Hesitantly the Armourer’s widow began to talk. An edict had arrived from the Palace. Her husband Mehmed and she were to try for a child. For a boy. Immediately.

‘Why should the Palace order that?’ I asked.

‘They wanted Mehmed to have a son,’ came the reply. ‘No other Armourer knew his methods. Many times the Palace begged him to pass on the alchemy to another. He always refused, saying he would only pass his secrets to a son, otherwise he would go to his grave with them.’

She threw us a pleading look.

‘Mehmed was thirty years my elder. I was his third wife. We had no children. Only girls.’

‘The edict you received,’ I heard Holmes ask, ‘was it from the Sultan himself?’

She hesitated. Holmes assumed his sternest aspect.

‘Tell her we are her best hope,’ he commanded.

The woman replied in a low voice.

‘She says she has no hope,’ Shelmerdine translated.

Staring towards the fresh grave, the woman cried piteously, ‘They will drown me in the sea. I shall soon join my husband in Jannah - or Jahannam.’

After a long pause she looked back at us.

‘The order came through an emissary.’

‘Male or female?’ asked Holmes.

‘A woman.

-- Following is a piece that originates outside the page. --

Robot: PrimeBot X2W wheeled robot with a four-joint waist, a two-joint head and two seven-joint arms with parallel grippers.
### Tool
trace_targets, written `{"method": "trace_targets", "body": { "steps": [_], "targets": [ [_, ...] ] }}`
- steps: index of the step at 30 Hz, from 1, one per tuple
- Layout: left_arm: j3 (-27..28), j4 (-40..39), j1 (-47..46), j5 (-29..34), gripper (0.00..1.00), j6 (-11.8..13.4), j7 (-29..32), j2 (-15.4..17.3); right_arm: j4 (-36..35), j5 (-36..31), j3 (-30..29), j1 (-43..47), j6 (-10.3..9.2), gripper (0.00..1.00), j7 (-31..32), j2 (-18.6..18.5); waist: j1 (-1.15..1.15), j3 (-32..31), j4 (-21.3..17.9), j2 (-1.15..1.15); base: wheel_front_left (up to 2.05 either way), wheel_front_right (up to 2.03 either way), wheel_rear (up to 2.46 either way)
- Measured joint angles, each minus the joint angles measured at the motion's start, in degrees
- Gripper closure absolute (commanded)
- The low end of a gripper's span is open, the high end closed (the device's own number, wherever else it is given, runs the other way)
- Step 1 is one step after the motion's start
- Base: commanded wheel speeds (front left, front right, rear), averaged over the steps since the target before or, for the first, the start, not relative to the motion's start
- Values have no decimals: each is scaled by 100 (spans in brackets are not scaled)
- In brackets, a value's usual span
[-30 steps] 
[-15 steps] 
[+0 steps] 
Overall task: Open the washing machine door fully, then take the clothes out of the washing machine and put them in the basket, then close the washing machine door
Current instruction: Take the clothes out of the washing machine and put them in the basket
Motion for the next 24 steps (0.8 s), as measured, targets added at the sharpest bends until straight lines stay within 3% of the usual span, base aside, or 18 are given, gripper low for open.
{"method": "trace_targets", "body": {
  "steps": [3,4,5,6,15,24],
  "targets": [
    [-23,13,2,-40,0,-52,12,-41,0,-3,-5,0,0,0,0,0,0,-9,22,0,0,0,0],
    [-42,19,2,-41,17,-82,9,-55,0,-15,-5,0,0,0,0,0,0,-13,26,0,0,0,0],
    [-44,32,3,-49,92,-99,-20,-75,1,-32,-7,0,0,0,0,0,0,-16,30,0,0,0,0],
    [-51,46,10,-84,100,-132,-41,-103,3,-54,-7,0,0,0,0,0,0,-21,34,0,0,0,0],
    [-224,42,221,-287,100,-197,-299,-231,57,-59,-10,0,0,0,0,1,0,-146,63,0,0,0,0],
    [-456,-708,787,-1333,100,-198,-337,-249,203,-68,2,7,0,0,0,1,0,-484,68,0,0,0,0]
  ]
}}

She came to Pera. She said she was acting on orders from the Palace.’

‘Was this woman dressed in a lace-trimmed dress beneath a black çarşaf,’ Holmes continued.

She looked at him in stupefaction, nodding.

‘You see, Watson,’ Holmes muttered, ‘it was Chiarezza. Her hurry was such she didn’t even take time to hide her identity.’

He turned back to the widow.

‘Please continue.’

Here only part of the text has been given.